PROBLEM TO SOLVE
Print each line from the start of the records below up through the line where "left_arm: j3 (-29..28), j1" is found, exactly as given.

━━━ INPUT DATA

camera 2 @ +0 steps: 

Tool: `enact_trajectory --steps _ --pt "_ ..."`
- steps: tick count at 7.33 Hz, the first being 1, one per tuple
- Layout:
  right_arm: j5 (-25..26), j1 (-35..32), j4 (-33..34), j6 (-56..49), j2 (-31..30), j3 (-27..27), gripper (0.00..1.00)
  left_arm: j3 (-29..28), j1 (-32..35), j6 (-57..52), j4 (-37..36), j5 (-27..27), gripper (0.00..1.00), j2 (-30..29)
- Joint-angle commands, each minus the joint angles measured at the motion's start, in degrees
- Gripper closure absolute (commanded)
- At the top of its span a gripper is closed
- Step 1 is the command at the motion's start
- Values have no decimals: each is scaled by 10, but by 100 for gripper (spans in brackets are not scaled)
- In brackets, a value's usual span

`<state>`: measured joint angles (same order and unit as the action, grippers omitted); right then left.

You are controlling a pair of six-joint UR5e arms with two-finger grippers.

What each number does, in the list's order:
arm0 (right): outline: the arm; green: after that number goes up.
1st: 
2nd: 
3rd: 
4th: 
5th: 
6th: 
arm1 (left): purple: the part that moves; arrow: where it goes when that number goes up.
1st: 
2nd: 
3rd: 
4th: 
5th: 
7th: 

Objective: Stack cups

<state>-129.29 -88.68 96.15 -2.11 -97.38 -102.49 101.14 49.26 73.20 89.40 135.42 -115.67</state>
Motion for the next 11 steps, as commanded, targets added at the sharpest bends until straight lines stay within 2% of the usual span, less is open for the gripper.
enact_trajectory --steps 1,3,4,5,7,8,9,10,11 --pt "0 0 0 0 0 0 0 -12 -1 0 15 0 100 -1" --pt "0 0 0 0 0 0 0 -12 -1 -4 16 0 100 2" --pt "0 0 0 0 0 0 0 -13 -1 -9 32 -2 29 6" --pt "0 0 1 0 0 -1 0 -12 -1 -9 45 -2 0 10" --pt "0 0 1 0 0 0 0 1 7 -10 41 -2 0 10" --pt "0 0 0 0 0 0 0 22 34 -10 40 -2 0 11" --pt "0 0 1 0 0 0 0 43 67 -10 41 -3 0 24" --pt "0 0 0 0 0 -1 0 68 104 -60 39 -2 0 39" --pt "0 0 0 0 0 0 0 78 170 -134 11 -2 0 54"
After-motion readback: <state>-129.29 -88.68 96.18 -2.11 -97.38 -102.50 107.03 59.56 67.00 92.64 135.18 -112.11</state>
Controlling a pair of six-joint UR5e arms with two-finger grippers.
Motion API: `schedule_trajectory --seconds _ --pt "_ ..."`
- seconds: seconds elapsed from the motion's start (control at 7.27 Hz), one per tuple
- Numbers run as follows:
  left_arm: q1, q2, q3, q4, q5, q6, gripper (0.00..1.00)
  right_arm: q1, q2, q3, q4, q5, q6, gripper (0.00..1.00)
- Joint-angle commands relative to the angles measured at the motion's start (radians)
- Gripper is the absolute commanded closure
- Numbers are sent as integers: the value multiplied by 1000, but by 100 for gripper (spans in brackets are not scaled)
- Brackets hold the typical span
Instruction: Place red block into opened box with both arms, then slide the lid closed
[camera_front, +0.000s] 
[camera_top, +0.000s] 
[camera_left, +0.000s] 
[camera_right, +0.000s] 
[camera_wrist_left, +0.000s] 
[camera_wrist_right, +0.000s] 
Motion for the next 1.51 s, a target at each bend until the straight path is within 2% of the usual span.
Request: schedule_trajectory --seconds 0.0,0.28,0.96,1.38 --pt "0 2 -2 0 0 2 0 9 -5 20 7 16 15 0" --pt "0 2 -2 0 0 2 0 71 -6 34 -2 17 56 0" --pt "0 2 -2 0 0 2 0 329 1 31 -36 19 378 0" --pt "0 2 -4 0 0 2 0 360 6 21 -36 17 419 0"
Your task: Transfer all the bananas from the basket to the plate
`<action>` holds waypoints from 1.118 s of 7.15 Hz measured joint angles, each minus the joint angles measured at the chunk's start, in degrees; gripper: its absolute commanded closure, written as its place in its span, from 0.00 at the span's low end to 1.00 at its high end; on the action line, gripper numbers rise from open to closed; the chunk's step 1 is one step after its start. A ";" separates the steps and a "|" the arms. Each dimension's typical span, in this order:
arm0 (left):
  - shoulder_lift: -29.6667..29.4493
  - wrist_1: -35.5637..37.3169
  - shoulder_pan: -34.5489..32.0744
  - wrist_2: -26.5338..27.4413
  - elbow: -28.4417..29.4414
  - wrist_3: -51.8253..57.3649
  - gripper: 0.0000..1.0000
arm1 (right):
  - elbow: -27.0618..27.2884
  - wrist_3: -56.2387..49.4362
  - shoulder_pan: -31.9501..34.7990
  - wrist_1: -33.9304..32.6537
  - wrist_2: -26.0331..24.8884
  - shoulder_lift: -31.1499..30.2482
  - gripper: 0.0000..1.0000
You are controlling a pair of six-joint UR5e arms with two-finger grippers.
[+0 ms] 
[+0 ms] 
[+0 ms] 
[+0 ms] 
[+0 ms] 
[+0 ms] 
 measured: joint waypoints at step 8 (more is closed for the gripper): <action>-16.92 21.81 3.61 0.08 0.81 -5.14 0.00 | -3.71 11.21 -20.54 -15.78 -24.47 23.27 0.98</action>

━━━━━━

PROBLEM SOLUTION
camera 2 @ +0 steps: 

Tool: `enact_trajectory --steps _ --pt "_ ..."`
- steps: tick count at 7.33 Hz, the first being 1, one per tuple
- Layout:
  right_arm: j5 (-25..26), j1 (-35..32), j4 (-33..34), j6 (-56..49), j2 (-31..30), j3 (-27..27), gripper (0.00..1.00)
  left_arm: j3 (-29..28), j1 (-32..35), j6 (-57..52), j4 (-37..36), j5 (-27..27), gripper (0.00..1.00), j2 (-30..29)

The response above is complete.